Because the Scripture is reliable, and based on what is written in Genesis, we come to the conclusion:

|Jesus was the Son of God>|The Scripture is authoritative>|Man comes from Adam>

This obviously makes us come to realizations about scientific claims regarding creation, so we have a new state:

|Jesus was the Son of God>|The Scripture is authoritative>|Man comes from Adam>|Evolution is false>

Most people (including myself, despite my last post) find this position to be an untenable one. Yet because these states are (seemingly) entangled, our rejection of the last claim demands our rejection of the first. (In particular, I think that if we keep this chain of entanglement up, we come to the even more troubling conclusion that: |Jesus was the Son of God>|The Scripture is authoritative>|Man comes from Adam>|Evolution is false>|Our very experience deceives us>|God deceives us> But that is besides the point.)

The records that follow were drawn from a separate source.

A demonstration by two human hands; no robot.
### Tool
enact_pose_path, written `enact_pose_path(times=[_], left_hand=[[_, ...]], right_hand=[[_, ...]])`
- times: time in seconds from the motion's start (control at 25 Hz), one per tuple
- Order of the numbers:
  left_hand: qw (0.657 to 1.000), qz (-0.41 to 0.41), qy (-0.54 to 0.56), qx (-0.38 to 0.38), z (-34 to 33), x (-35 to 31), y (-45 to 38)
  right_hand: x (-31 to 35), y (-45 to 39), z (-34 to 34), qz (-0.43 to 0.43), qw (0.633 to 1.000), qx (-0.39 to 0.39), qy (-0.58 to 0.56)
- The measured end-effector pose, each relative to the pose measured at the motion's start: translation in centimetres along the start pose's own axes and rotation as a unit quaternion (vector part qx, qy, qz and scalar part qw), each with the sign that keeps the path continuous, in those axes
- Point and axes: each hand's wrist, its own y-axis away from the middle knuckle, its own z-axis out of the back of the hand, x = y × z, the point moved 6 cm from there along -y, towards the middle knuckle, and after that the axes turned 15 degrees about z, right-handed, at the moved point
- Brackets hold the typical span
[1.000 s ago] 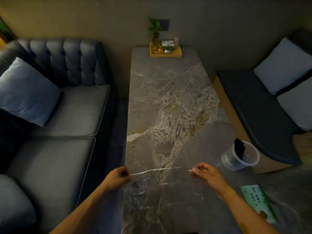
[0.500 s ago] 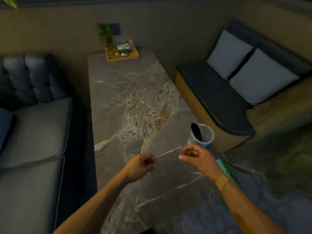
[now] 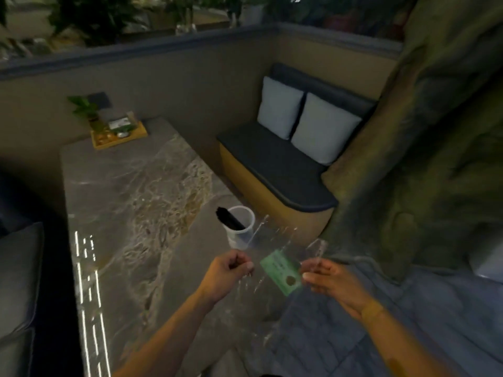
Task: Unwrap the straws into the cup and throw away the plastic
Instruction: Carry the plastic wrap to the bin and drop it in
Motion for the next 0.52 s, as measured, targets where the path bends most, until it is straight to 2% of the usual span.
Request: enact_pose_path(times=[0.24,0.52], left_hand=[[0.995,0.052,0.077,0.038,-11.1,-1.7,0.4],[0.993,0.059,0.02,0.1,-21.7,-3.7,0.2]], right_hand=[[-1.5,5.7,8.4,0.015,0.994,-0.103,0.02],[-1.7,13.0,18.0,0.025,0.963,-0.265,0.029]])
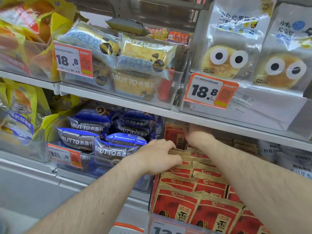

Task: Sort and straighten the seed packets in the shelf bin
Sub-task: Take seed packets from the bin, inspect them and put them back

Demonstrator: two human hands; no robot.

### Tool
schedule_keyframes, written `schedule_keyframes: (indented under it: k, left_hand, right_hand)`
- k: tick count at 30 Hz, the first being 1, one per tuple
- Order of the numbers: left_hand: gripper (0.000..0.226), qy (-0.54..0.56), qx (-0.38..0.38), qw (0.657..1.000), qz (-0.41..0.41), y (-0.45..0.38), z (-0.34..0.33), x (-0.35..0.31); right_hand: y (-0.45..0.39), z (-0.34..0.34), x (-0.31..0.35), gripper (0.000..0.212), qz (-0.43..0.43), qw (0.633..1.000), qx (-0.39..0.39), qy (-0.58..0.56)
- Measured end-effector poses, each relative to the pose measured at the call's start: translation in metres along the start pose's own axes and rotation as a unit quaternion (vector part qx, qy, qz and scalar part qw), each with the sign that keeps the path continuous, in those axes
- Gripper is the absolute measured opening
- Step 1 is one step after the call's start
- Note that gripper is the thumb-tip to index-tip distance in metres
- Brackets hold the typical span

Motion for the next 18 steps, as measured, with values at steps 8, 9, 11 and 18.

The problem is that these states aren’t necessarily entangled as the ones in the Schrödinger’s cat thought experiment. For example, there are lots of questions about what it really means when we say that the Bible is authoritative. Does that mean that it is a reliable guide for science? For morality? Does that mean it’s inerrant? Or can it still be full of error? Does every word come from God? Or is it simply that all parts are useful?

On the other hand, it seems like the Scripture’s authority is entangled with some doctrinal beliefs. My question is: how heavily entangled is it? Can we draw clear-cut conclusions about heaven and hell? The role of the church? The role of women?

My answer is that I’m honestly not sure. But I do think that it is easy to overestimate how entangled the claims actually are. We underestimate how doctrinally divided the early church was. There was a high level of tolerance for different theological doctrines, so long as there was still faith in Christ and repentance from sin. In 1 Corinthians, Paul does not suggest ending fellowship with a brother who denied any particular theological doctrine, but with one who has continued in grave sexual immorality. Our very own Nick Nowalk wrote a post last month that about how the early Church did not have our distinction between orthodoxy and orthopraxy; errors in practice were corrected by proper doctrine in the formula “Do You Not Know?” Yet each example of Christian error involves practice. There is little (if any) correction of doctrine which does not manifest itself in practical differences.

I find this to be very good news. Christianity is not like Quantum Mechanics. In Quantum Mechanics, there is no question of entanglement. The states are so obviously entangled that the false conclusion may lead us to reject the initial hypothesis entirely. In Christianity, the level of entanglement is unclear. False conclusions do not force us to reject the initial claim Jesus is Lord. Instead, they force us to re-evaluate our conclusions on every step of the way, enabling us to get a clearer and clearer image of the Truth.